## Problem statement
Find the line with "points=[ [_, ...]" in the entries below. Repeat it, every following line, and the line with "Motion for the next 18", exactly and with nothing added.
**** The records
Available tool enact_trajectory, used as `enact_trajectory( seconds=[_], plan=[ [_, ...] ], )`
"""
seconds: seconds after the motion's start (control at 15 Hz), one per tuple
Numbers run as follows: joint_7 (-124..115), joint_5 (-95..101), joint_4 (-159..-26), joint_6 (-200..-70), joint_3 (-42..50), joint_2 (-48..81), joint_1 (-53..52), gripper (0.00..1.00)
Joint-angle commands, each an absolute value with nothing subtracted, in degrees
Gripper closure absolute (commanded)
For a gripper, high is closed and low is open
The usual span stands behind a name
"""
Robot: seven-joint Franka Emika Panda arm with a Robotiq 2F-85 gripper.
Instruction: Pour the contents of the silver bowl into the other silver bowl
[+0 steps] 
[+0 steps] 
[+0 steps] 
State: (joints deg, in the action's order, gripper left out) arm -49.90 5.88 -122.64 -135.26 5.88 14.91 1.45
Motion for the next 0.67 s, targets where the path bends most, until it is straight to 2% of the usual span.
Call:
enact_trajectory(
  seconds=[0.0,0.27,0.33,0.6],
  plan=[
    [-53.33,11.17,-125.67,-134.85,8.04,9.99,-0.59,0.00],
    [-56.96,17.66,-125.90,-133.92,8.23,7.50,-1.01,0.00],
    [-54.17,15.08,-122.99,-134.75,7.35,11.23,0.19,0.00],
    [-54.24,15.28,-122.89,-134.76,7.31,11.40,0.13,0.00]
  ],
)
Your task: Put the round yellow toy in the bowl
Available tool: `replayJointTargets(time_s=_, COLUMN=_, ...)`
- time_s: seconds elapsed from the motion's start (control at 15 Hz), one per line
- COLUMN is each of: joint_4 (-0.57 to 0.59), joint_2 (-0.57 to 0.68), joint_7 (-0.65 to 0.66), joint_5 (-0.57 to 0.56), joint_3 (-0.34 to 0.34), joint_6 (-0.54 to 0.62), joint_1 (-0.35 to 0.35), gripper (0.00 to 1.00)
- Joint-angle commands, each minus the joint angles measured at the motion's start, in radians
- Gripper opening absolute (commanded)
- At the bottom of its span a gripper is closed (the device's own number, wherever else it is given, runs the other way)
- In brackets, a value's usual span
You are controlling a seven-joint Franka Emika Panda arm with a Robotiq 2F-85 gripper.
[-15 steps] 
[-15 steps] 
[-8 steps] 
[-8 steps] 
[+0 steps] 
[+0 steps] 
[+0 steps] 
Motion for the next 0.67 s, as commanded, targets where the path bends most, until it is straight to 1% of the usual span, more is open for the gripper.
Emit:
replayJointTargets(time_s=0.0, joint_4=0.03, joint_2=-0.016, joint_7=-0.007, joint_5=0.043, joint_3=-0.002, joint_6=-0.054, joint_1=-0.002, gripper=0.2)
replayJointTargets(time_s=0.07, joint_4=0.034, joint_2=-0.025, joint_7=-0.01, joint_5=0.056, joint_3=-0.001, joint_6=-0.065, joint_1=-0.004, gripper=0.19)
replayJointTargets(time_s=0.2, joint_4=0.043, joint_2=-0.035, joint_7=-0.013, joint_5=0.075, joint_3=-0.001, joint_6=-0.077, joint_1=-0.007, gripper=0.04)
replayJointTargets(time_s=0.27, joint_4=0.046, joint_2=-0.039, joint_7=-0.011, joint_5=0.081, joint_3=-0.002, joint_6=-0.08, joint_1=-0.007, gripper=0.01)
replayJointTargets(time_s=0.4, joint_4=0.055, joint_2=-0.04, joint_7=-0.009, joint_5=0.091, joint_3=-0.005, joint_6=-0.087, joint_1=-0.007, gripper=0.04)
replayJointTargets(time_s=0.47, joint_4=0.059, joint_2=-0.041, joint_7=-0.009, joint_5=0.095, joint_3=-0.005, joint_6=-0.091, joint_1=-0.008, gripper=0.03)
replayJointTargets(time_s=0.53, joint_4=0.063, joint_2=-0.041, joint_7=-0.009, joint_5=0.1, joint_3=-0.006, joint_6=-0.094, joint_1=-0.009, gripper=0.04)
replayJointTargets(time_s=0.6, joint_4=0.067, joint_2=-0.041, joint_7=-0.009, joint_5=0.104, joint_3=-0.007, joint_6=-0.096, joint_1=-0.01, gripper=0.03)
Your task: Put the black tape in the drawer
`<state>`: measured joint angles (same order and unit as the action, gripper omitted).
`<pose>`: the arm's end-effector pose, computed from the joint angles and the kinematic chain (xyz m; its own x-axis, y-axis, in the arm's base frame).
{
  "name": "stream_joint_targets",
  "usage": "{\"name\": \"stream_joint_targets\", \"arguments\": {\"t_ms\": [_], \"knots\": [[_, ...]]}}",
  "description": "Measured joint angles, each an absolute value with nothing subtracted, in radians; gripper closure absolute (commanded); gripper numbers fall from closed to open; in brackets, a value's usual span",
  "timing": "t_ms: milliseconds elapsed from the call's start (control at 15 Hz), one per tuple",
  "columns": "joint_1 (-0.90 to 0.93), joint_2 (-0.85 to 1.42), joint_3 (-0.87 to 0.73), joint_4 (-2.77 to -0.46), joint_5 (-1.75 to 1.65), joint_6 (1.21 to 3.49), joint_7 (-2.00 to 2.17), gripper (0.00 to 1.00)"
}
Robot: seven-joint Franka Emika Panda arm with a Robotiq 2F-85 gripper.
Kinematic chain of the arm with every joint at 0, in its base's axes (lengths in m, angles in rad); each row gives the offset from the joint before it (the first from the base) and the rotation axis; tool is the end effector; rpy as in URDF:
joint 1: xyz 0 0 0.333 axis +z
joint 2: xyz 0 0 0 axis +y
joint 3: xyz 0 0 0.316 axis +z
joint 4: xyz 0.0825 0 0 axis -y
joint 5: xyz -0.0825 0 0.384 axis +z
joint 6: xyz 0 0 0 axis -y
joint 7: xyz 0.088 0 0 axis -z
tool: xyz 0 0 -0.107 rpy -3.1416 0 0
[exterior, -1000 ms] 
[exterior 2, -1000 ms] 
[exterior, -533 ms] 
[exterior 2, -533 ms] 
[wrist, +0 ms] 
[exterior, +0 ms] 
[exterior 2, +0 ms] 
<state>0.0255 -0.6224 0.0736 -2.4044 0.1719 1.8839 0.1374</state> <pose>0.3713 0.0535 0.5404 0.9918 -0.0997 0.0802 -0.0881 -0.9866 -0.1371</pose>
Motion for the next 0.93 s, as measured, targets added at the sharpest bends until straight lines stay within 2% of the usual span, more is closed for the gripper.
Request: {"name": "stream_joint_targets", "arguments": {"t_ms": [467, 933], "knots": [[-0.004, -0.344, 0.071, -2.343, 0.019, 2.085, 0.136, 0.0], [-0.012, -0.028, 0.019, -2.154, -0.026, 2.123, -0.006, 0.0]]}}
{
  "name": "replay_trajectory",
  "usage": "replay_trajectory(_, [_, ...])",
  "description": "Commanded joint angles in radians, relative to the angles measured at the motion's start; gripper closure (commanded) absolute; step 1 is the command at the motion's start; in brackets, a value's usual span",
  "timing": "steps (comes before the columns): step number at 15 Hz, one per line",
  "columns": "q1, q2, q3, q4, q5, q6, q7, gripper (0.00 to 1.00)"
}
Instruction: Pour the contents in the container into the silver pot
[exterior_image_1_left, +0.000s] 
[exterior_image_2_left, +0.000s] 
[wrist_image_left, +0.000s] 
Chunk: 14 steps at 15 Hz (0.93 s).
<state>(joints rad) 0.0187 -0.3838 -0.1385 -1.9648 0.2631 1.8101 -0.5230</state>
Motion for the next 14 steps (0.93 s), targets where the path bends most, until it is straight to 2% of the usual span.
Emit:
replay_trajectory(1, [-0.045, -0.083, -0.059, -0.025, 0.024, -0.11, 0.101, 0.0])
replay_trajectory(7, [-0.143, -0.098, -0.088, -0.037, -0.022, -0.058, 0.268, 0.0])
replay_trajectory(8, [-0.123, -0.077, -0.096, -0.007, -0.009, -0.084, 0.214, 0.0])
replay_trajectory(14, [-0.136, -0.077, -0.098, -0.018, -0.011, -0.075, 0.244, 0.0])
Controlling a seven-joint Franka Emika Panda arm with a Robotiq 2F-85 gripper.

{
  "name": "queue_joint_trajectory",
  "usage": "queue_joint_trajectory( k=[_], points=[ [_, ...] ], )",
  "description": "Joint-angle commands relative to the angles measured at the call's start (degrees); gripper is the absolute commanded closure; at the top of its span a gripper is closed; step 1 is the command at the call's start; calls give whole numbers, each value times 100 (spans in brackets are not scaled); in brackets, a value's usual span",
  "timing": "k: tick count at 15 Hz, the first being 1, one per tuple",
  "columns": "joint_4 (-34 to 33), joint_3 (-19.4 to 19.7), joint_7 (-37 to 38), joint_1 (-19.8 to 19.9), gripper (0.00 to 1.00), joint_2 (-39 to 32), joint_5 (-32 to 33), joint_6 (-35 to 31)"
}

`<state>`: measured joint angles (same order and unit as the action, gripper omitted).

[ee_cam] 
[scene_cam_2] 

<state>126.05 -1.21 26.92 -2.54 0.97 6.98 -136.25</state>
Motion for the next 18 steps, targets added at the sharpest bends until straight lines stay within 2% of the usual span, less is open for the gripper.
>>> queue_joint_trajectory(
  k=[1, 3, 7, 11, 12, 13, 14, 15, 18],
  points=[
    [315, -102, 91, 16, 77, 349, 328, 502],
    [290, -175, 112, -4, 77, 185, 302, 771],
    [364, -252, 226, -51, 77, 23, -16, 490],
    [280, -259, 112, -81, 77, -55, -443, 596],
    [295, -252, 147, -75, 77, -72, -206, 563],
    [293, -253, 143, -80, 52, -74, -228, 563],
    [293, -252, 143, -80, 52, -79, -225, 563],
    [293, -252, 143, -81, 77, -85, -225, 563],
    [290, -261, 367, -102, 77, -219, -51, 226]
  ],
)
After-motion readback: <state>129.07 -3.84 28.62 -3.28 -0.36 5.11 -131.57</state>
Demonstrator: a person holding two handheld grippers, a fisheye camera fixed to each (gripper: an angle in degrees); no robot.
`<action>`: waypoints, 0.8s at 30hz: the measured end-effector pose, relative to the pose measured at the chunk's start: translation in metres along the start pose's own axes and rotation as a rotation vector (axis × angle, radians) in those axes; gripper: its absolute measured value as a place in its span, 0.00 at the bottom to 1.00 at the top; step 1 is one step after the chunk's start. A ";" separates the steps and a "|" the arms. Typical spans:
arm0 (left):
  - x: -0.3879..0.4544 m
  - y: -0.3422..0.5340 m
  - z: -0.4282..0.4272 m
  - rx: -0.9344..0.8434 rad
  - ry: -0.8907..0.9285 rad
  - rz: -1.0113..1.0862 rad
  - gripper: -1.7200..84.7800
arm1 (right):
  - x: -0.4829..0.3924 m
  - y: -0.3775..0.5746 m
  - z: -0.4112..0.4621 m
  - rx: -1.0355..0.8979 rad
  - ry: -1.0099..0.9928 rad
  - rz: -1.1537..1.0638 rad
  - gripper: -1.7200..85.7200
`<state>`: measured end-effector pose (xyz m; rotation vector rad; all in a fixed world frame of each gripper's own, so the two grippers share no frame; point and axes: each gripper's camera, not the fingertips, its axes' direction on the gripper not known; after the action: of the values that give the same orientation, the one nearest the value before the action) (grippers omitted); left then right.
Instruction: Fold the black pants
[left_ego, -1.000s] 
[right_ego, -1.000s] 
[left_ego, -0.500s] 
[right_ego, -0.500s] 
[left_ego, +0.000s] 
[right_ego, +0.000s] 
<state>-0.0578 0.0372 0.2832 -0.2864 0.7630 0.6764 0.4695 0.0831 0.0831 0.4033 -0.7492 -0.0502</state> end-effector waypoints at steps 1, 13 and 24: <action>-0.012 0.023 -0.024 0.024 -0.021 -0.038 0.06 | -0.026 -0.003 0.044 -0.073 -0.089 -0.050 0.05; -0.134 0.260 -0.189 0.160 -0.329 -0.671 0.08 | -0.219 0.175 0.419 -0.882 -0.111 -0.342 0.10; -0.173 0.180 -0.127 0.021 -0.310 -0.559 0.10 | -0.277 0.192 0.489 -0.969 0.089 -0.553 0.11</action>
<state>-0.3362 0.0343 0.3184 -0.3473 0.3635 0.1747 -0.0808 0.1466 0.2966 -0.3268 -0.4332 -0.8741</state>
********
## Expected answer
  "usage": "queue_joint_trajectory( k=[_], points=[ [_, ...] ], )",
  "description": "Joint-angle commands relative to the angles measured at the call's start (degrees); gripper is the absolute commanded closure; at the top of its span a gripper is closed; step 1 is the command at the call's start; calls give whole numbers, each value times 100 (spans in brackets are not scaled); in brackets, a value's usual span",
  "timing": "k: tick count at 15 Hz, the first being 1, one per tuple",
  "columns": "joint_4 (-34 to 33), joint_3 (-19.4 to 19.7), joint_7 (-37 to 38), joint_1 (-19.8 to 19.9), gripper (0.00 to 1.00), joint_2 (-39 to 32), joint_5 (-32 to 33), joint_6 (-35 to 31)"
}

`<state>`: measured joint angles (same order and unit as the action, gripper omitted).

[ee_cam] 
[scene_cam_2] 

<state>126.05 -1.21 26.92 -2.54 0.97 6.98 -136.25</state>
Motion for the next 18 steps, targets added at the sharpest bends until straight lines stay within 2% of the usual span, less is open for the gripper.

The exercise asks for nothing more.